Kurkumin, amiloid beta proteinine tercihli bağlanması ve diğer geleneksel amiloid bağlayıcı boyalarla yapısal benzerlikleri nedeniyle beyin dokusundaki amiloid beta protein plaklarının etiketlenmesi ve görüntülenmesi için ideal bir florofordur. Amiloid beta protein plaklarını geleneksel yöntemlere göre daha verimli ve ucuz bir şekilde etiketlemek ve hayal etmek için kullanılabilir.

Abstract

Amiloid beta proteininin (Aβ) ekstra ve hücre içi alanlarda birikintisi Alzheimer hastalığının (AD) ayırt edici patolojilerinden biridir. Bu nedenle, AD beyin dokusunda Aβ varlığının tespiti AD ilerlemesini önlemek için yeni tedaviler geliştirmek için değerli bir araçtır. Ad beyin dokusunda Aβ histokimyasal olarak saptanmak için çeşitli klasik amiloid bağlayıcı boyalar, florokrom, görüntüleme probları ve Aβ’ya özgü antikorlar kullanılmıştır. Aβ tespiti için bu bileşiklerin kullanımı maliyetli ve zaman alıcıdır. Ancak, yoğun floresan aktivitesi, yüksek afinite ve Aβ özgüllüğü ve geleneksel amiloid bağlayıcı boyalar ile yapısal benzerlikler nedeniyle, curcumin (Cur) postmortem aβ plakların etiketlenmesi ve görüntülenmesi için umut verici bir adaydır beyin dokusu. Bu bitki Curcuma longadoğal bir polifenol olduğunu. Bu çalışmada Cur, 5x ailesel Alzheimer hastalığının genetik fare modeli (5xFAD) ve insan AD dokusundan bir dakika içinde aβ plaklarını histokimyasal olarak etiketlemek için kullanılmıştır. Cur’un etiketleme yeteneği, tioflavin-S (Thio-S), Kongo kırmızısı (CR) ve Floro-yeşim C (FJC) gibi geleneksel amiloid bağlayıcı boyalarla ve Aβ’ya özgü antikorlarla (6E10 ve A11) karşılaştırıldı. Cur’un bu geleneksel boyalarla karşılaştırıldığında Aβ plaklarını etiketlemenin ve imajanın en ucuz ve en hızlı yolu olduğunu ve Aβ’ya özgü antikorlarla karşılaştırılabilir olduğunu gözlemledik. Buna ek olarak, Cur oligomerler ve fibriller gibi çoğu Aβ türü ile bağlanır. Bu nedenle Cur, Aβ plakları için en uygun maliyetli, basit ve hızlı florokrom algılama ajanı olarak kullanılabilir.

Introduction

Alzheimer hastalığı (AD) en yaygın biridir, yaşa bağlı, ilerleyici nörolojik bozukluklar ve ölüm önde gelen nedenlerinden biri dünya çapında1,2. Öğrenme, hafıza ve biliş bozukluğu, nöropsikiyatrik bozukluklar ile birlikte, yaygın belirtiler AD3tezahür vardır. AD’nin etiyolojisi tam olarak açıklanmamakla birlikte, mevcut genetik, biyokimyasal ve deneysel kanıtlar Aβ’nın kademeli birikiminin AD4için kesin bir biyobelirteç olduğunu göstermektedir. Bu yanlış katlanmış protein hücre içi ve hücre dışı alanlarda birikir ve sinaptik kaybı dahil olduğu düşünülmektedir, artan nöroinflamasyon, ve beyinde kortikal ve hipokampal bölgelerde nörodejenerasyon AD etkilenen5. Bu nedenle, AD dokusunda Aβ histochemical tespiti AD ilerlemesini önlemek için toksik olmayan, anti-amiloid ilaçların geliştirilmesinde önemli bir ilk adımdır.
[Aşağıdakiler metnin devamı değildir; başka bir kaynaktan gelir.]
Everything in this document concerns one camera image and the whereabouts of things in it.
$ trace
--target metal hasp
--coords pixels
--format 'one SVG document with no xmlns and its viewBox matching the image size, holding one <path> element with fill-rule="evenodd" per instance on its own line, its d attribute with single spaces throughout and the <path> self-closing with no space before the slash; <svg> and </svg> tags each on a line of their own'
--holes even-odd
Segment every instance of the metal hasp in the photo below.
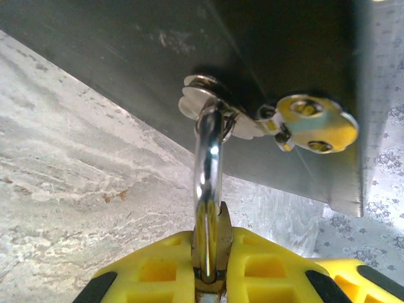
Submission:
<svg viewBox="0 0 404 303">
<path fill-rule="evenodd" d="M 294 128 L 290 141 L 236 124 L 223 171 L 359 217 L 389 110 L 386 95 L 369 96 L 372 2 L 15 0 L 0 5 L 0 29 L 192 152 L 193 121 L 178 109 L 188 75 L 223 83 L 245 110 L 239 126 L 267 119 L 287 96 L 336 100 L 360 129 L 344 151 L 318 155 L 333 144 L 293 148 Z"/>
<path fill-rule="evenodd" d="M 205 103 L 195 127 L 192 262 L 198 303 L 219 303 L 225 291 L 232 226 L 227 206 L 221 204 L 222 146 L 231 125 L 232 120 L 225 123 L 223 104 L 213 97 Z"/>
</svg>

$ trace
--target floral pattern
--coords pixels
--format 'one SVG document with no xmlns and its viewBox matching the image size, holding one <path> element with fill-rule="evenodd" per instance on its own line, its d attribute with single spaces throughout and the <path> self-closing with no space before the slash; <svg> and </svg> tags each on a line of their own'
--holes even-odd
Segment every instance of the floral pattern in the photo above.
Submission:
<svg viewBox="0 0 404 303">
<path fill-rule="evenodd" d="M 380 31 L 376 34 L 379 39 L 376 54 L 386 51 L 383 32 L 392 32 L 391 24 L 397 24 L 392 20 L 403 15 L 401 6 L 391 1 L 376 10 L 375 29 Z M 403 25 L 400 26 L 396 32 L 403 34 Z M 392 48 L 402 48 L 403 40 L 404 37 L 397 37 L 389 41 L 393 41 Z M 391 78 L 378 86 L 384 87 L 387 96 L 384 100 L 390 100 L 391 109 L 379 155 L 374 161 L 376 168 L 365 216 L 352 218 L 326 207 L 314 256 L 357 258 L 404 285 L 404 54 L 397 56 L 390 57 L 398 64 L 375 63 L 378 72 L 383 68 L 394 68 L 395 73 L 385 71 Z"/>
</svg>

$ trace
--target patterned fabric
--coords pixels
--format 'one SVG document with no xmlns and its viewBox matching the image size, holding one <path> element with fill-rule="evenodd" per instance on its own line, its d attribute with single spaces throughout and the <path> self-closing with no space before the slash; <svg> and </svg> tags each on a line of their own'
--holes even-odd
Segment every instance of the patterned fabric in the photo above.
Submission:
<svg viewBox="0 0 404 303">
<path fill-rule="evenodd" d="M 376 30 L 388 32 L 392 22 L 404 24 L 402 6 L 384 4 L 375 21 Z M 376 53 L 383 52 L 383 37 L 376 36 Z M 398 36 L 393 47 L 402 49 L 402 41 L 404 37 Z M 376 170 L 365 217 L 348 217 L 326 207 L 314 256 L 357 258 L 404 285 L 404 53 L 398 55 L 401 59 L 390 64 L 396 69 L 386 85 L 392 105 L 374 159 Z"/>
</svg>

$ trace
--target dark metal sheet
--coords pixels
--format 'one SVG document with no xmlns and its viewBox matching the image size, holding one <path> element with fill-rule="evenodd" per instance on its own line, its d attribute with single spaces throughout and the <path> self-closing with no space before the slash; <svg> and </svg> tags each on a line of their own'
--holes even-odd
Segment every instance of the dark metal sheet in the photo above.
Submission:
<svg viewBox="0 0 404 303">
<path fill-rule="evenodd" d="M 360 123 L 339 154 L 278 149 L 268 136 L 225 145 L 230 175 L 329 203 L 361 216 L 372 168 L 367 1 L 13 0 L 0 29 L 194 150 L 194 122 L 178 110 L 183 79 L 211 73 L 247 110 L 297 90 L 337 98 Z"/>
</svg>

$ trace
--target gray marble surface
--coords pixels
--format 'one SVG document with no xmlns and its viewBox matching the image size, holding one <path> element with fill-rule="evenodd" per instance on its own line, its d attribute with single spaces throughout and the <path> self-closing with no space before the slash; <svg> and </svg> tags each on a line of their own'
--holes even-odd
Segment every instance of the gray marble surface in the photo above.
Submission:
<svg viewBox="0 0 404 303">
<path fill-rule="evenodd" d="M 69 302 L 193 227 L 193 155 L 0 33 L 0 302 Z M 232 222 L 311 256 L 324 205 L 225 177 Z"/>
</svg>

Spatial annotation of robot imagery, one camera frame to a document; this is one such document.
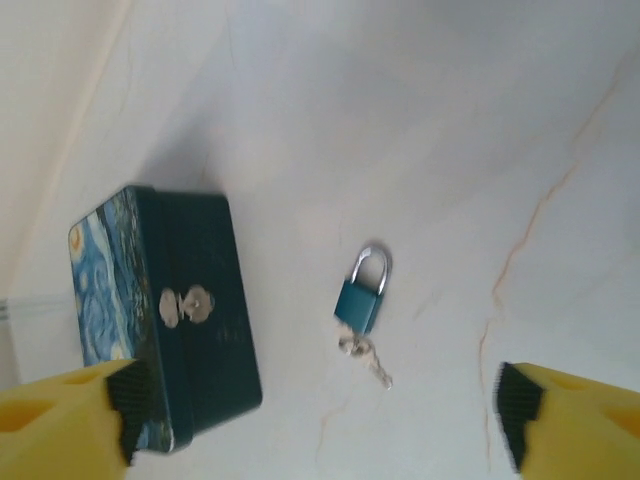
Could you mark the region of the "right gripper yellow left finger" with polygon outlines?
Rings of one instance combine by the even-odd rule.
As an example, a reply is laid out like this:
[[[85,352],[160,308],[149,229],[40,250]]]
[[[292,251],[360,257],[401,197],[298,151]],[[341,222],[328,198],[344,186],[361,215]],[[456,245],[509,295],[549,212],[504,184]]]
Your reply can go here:
[[[113,360],[1,393],[3,479],[123,479],[151,416],[142,360]]]

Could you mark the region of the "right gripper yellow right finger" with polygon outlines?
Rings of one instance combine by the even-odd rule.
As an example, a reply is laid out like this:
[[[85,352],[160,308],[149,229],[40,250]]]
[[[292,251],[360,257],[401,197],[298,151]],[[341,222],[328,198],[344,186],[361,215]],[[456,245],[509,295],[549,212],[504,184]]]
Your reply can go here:
[[[522,479],[637,479],[639,394],[529,363],[501,364],[495,410]]]
Son birkaç on yıl içinde, birçok araştırma laboratuarı tarafından beyin dokusundaki Aβ plaklarını etiketlemek ve görüntülemek için çeşitli boyalar ve antikorlar kullanılmıştır, ancak bu yöntemlerden bazıları zaman alıcıdır ve kullanılan boyalar veya antikorlar pahalıdır ve birkaç aksesuar gerektirir. Kimyasal. Bu nedenle, AD beyninde Aβ plakların tespit ucuz bir araç geliştirilmesi hoş bir yeni araç olacaktır. Birçok laboratuvar cur kullanmaya başladı, umut verici bir anti-amiloid doğal polifenol, etiketleme ve görüntüleme Aβ için, yanı sıra AD için bir terapötik ajan6,7,8,9. Hidrofobikliği ve lipofilik yapısı, klasik amiloid bağlayıcı boyalarla yapısal benzerlikleri, güçlü floresan aktivitesi ve Aβ ile bağdaştırılan güçlü yakınlığı, Aβ dokudaki Aβ plaklarının etiketlenmesi ve görüntülenmesi için ideal bir florofon yapar10 . Aβ-plaklar ve oligomerler ile cur bağlanır ve varlığı da hücre içi alanlarda tespit edilir7,11,12,13. Buna ek olarak, bu minimal miktarda (1−10 nM) Cur 5x ailesel Alzheimer hastalığı (5xFAD) beyin dokusu nda Aβ plaklar etiket olabilir gösterilmiştir7. 1 nM konsantrasyonu Aβ plakların sayımı için optimum floresan yoğunluğunu sağlamasa da, 10 nM veya daha yüksek cur konsantrasyonu yapar. Ran ve meslektaşları14 gibi düşük dozlarda 0.2 nM difluoroboron-türevleştirilmiş Cur olarak yaklaşık bir kızılötesi prob in vivo Aβ mevduat tespit edebilirsiniz bildirdi. Bu dozun dokudaki Aβ plaklarını etiketlemek için yeterli olup olmadığı henüz belli değildir. Daha önceki çalışmaların çoğunda Cur kullanarak Aβ plaklarını boyamak için 20−30 dk kullanılmıştır, ancak optimal boyama çok daha az zaman gerektirebilir.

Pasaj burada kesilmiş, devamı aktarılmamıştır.